Growing pumpkins from seed starts out much like any other plant. Plant the seed in a small container or pot, and allow it to mature to a seedling in the comfort and protection of your greenhouse, sun porch or even on your kitchen counter in front of a bright, sunny window. This process should take two or three weeks.
When you have a seedling that is rooted in, it’s time to transplant. Pumpkins like warm soil, so wait at least two weeks after the last spring frost to plant them in the ground.
As for the composition of your soil, you’ll want to amend the planting area with a generous amount of compost or well-rotted manure. Unless your soil is nitrogen poor, don’t add nitrogen. Too much of this nutrient will result in lots of leaves but will produce few flowers.

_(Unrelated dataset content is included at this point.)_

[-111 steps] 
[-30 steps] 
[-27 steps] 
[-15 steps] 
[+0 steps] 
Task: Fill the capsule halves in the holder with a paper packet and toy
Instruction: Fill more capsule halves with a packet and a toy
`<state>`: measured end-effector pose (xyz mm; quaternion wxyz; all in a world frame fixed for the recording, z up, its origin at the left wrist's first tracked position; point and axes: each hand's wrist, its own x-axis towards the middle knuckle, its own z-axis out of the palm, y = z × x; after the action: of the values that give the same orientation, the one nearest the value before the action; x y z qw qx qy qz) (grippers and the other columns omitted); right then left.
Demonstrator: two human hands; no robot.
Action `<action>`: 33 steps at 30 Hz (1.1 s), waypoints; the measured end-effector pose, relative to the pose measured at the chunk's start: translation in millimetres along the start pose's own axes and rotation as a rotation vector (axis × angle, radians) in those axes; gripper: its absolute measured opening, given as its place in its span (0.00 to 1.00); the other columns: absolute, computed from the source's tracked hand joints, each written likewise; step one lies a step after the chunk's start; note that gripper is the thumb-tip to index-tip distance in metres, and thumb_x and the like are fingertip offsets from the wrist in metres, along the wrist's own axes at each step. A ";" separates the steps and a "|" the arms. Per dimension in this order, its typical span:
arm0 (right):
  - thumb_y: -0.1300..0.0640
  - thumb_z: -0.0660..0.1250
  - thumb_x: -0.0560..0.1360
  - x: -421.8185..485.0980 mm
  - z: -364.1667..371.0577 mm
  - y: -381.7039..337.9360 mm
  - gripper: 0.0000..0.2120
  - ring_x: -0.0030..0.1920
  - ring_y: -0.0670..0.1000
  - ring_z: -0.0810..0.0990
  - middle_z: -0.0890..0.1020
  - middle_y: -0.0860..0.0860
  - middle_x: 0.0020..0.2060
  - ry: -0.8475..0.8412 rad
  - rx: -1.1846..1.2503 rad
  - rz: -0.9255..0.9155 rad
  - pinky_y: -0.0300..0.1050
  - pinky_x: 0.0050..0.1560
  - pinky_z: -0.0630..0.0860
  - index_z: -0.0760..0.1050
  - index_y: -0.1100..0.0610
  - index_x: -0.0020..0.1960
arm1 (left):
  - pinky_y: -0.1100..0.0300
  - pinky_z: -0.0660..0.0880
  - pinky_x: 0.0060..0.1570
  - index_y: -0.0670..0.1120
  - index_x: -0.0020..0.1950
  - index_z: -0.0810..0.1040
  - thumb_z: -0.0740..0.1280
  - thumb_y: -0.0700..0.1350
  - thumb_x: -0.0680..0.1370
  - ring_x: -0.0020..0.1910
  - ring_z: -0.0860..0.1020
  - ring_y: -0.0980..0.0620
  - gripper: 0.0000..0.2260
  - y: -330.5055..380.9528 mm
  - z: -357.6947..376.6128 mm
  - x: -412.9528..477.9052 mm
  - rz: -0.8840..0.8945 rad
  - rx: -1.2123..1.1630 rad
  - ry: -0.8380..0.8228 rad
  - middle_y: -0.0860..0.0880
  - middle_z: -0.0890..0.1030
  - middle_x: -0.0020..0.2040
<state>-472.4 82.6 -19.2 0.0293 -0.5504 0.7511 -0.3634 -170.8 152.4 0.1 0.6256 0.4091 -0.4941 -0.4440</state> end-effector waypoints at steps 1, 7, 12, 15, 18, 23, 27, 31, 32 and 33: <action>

Space the plants approximately 1 foot apart in hills that are roughly 3 feet in diameter and 6 inches high. Or you can set out one plant per hill if you prefer. Keep in mind the pumpkins will vine and spread out.
Water your pumpkins early in the day and low to the ground using a soaker hose or drip irrigation system. This will help keep the foliage dry and prevent fungal diseases like powdery mildew.
Depending on the variety you chose, your pumpkins will mature in just three to four months. You’ll know the pumpkin has reached its harvest time when the rind is hard and its color is fully formed. I like to test my pumpkins by running the end of my fingernail against their outer skin. If it resists puncture, then I say it’s ready to harvest. You’ve probably heard that you can also tell if a pumpkin is ripe if you hear a hollow sound when it’s thumped. That’s another foolproof test that I recommend trying if you aren’t sure.
You need to gather the pumpkin harvest before the first frost or when night temperatures are expected to drop down into the 40s for an extended period of time. When you bring them in, gently clean the pumpkins by brushing off any excess dirt, and then place them in a dry, warm area for 7 to 10 days. This will heal any scratches they may have and help the rind continue to harden, which helps reduce moisture loss. If a frost is expected and they will still be exposed to elements, cover them with a frost blanket overnight.
After they have been cured, keep your pumpkins in a cool location (about 50 to 60 degrees), out of direct sunlight with plenty of good air circulation. If you store your pumpkins this way, you should be able to enjoy their beauty for up to three months – perfect timing for the autumn season!